Work instruction:
Write out exactly what each line says, starting with the first line below and ending on the one with "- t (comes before".

====

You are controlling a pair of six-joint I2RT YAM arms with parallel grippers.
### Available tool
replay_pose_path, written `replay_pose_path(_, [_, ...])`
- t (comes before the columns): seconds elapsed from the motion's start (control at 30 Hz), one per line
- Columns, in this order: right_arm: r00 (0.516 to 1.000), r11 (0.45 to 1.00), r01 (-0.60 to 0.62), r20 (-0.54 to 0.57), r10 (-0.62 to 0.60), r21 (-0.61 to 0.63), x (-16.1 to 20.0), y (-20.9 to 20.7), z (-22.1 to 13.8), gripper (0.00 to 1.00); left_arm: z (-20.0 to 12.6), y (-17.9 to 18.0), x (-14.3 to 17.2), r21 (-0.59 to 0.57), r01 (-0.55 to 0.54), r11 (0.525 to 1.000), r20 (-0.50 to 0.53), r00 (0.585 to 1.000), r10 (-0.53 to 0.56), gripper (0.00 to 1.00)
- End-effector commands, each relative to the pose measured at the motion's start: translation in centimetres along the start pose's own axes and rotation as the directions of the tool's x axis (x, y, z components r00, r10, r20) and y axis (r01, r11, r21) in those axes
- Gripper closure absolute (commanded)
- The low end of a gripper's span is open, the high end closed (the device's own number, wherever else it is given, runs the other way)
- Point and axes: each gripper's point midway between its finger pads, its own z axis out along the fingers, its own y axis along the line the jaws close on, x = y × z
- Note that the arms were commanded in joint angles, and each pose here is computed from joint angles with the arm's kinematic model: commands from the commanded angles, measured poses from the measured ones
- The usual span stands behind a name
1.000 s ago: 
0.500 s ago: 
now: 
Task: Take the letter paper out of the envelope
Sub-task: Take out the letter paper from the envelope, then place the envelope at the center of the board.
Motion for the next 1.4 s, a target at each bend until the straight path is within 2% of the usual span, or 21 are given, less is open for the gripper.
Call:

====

Problem solution:
You are controlling a pair of six-joint I2RT YAM arms with parallel grippers.
### Available tool
replay_pose_path, written `replay_pose_path(_, [_, ...])`
- t (comes before the columns): seconds elapsed from the motion's start (control at 30 Hz), one per line

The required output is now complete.